Return all of the data exactly as given.
====== PROVIDED MATERIAL
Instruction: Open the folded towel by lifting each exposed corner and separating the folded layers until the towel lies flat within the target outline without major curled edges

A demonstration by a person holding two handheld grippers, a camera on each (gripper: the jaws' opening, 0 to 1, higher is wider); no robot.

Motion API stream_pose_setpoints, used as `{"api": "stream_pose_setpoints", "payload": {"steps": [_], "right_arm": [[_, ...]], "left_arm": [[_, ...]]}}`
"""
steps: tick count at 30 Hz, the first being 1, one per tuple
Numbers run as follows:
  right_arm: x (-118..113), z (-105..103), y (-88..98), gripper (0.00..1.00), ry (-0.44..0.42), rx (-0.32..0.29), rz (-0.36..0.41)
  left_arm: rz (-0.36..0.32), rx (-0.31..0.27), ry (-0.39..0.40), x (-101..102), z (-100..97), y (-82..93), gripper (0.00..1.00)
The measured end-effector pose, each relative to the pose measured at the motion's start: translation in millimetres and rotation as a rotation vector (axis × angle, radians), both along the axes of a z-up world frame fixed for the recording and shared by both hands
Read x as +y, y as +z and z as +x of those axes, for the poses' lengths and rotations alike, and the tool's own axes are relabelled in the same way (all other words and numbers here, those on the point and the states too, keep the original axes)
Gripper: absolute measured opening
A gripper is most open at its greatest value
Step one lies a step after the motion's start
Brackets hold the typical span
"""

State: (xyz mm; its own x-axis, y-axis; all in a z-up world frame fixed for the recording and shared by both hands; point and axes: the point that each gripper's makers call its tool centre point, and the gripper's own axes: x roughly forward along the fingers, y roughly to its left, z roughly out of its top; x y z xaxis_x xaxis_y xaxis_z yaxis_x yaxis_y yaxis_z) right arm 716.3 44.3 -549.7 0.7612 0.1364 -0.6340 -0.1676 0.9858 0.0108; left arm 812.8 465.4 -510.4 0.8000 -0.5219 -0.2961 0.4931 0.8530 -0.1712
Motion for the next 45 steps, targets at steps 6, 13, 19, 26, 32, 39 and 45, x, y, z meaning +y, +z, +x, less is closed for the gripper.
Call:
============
§ TASK SOLUTION
Instruction: Open the folded towel by lifting each exposed corner and separating the folded layers until the towel lies flat within the target outline without major curled edges

A demonstration by a person holding two handheld grippers, a camera on each (gripper: the jaws' opening, 0 to 1, higher is wider); no robot.

Motion API stream_pose_setpoints, used as `{"api": "stream_pose_setpoints", "payload": {"steps": [_], "right_arm": [[_, ...]], "left_arm": [[_, ...]]}}`
"""
steps: tick count at 30 Hz, the first being 1, one per tuple
Numbers run as follows:
  right_arm: x (-118..113), z (-105..103), y (-88..98), gripper (0.00..1.00), ry (-0.44..0.42), rx (-0.32..0.29), rz (-0.36..0.41)
  left_arm: rz (-0.36..0.32), rx (-0.31..0.27), ry (-0.39..0.40), x (-101..102), z (-100..97), y (-82..93), gripper (0.00..1.00)
The measured end-effector pose, each relative to the pose measured at the motion's start: translation in millimetres and rotation as a rotation vector (axis × angle, radians), both along the axes of a z-up world frame fixed for the recording and shared by both hands
Read x as +y, y as +z and z as +x of those axes, for the poses' lengths and rotations alike, and the tool's own axes are relabelled in the same way (all other words and numbers here, those on the point and the states too, keep the original axes)
Gripper: absolute measured opening
A gripper is most open at its greatest value
Step one lies a step after the motion's start
Brackets hold the typical span
"""

State: (xyz mm; its own x-axis, y-axis; all in a z-up world frame fixed for the recording and shared by both hands; point and axes: the point that each gripper's makers call its tool centre point, and the gripper's own axes: x roughly forward along the fingers, y roughly to its left, z roughly out of its top; x y z xaxis_x xaxis_y xaxis_z yaxis_x yaxis_y yaxis_z) right arm 716.3 44.3 -549.7 0.7612 0.1364 -0.6340 -0.1676 0.9858 0.0108; left arm 812.8 465.4 -510.4 0.8000 -0.5219 -0.2961 0.4931 0.8530 -0.1712
Motion for the next 45 steps, targets at steps 6, 13, 19, 26, 32, 39 and 45, x, y, z meaning +y, +z, +x, less is closed for the gripper.
Call:

That concludes the answer to the exercise.